I absolutely loved the amazing vibe of this place. The market is a little gem of Barcelona that brings together all kinds of treasures on paper, from vintage books to coins to postcards to vintage porn magazines (oops), which do not disappoint.
As I went hopping from one book stall to the next, I actually got into a conversation with one of the sellers there who luckily spoke good english, too. He enlightened me that the market began in 1920s as a recognition of intellectuality of that time.
In short, the Mercat Dominical de Sant Antoni is an endearing symbiosis of charm and mystery that, although repeated weekly, is never the same. Do not hesitate to approach and be part of the incredible number of different people who share space around a table of hundreds of books.
This library was not in my plans. I rather stumbled upon it while I was visiting the Palau de la Música Catalana. I finished my tour of Palau and whipped out Google maps to help with navigation to La Ramblas. And, it popped up on the map, barely two blocks from where I was standing.
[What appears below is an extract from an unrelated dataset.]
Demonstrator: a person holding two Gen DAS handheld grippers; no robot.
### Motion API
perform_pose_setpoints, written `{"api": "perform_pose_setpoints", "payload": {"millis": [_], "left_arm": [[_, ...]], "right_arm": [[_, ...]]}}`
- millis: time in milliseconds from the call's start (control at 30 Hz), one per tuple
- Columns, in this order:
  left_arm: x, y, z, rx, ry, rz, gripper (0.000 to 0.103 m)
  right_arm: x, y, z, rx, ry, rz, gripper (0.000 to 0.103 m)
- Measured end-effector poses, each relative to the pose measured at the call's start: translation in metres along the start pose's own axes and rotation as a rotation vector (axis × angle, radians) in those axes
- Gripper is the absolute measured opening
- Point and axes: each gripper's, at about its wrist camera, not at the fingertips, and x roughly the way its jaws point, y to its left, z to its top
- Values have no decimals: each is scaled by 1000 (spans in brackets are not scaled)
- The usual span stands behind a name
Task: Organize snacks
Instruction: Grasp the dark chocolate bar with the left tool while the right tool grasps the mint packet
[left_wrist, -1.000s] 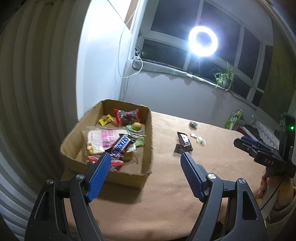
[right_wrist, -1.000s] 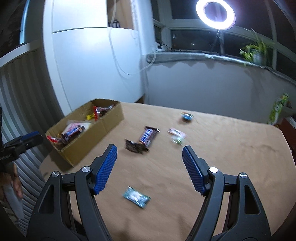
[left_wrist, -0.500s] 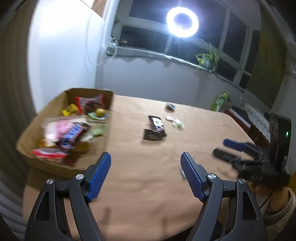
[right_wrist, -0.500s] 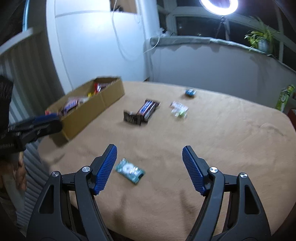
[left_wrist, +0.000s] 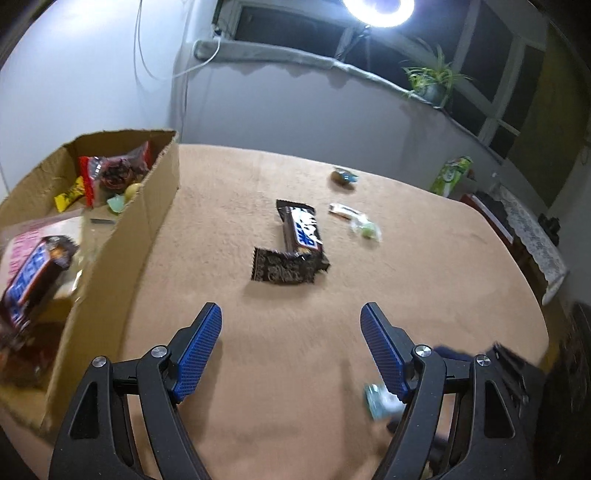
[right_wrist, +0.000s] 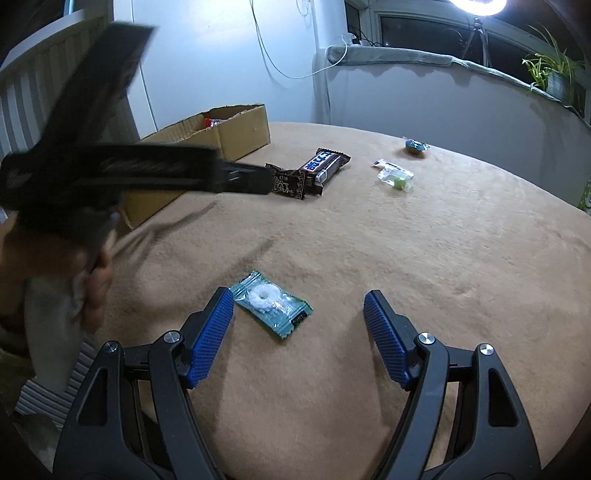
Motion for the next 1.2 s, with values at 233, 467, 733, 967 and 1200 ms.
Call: {"api": "perform_pose_setpoints", "payload": {"millis": [233,467,733,967,1200], "left_arm": [[31,-2,13,25,39,3,78],[40,-3,10,56,55,6,29],[25,-10,5,89,33,-49,9],[0,-8,-2,62,-12,-82,9],[-29,-6,-15,38,-45,-87,9]], "right_arm": [[7,4,3,-63,2,-6,62],[6,2,4,-72,3,3,20],[0,-5,3,-35,-2,10,10],[-18,-13,6,22,-43,2,10],[-34,-24,6,71,-69,-24,10]]}}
Francesca Bonnemaison opened this library back in 1909. Women were the only ones allowed inside in the beginning. History has it that this library was where women gathered to learn many artistic, manual, and scientific skills that would help them further their education.
Housed inside a medieval building, the rooms are large and full of intricate details. The aesthetics only added to my excitement of being there.
Anyone can now visit here to see the expansive reference library that is dedicated to feminist literature. There is also enough books about fashion and food to satisfy any contemporary bibliophile.
I had nothing short of a spectacular week in Barcelona. With an opportunity to spend quality time in bookstores, libraries, and literary cafes, I felt fully rejuvenated.
Barcelona brims with bookstores, libraries and literary cafes as much as it does with Antoni Gaudi attractions. If you love books, and if you are visiting Barcelona, I highly recommend you go check out these six places. You won’t be disappointed.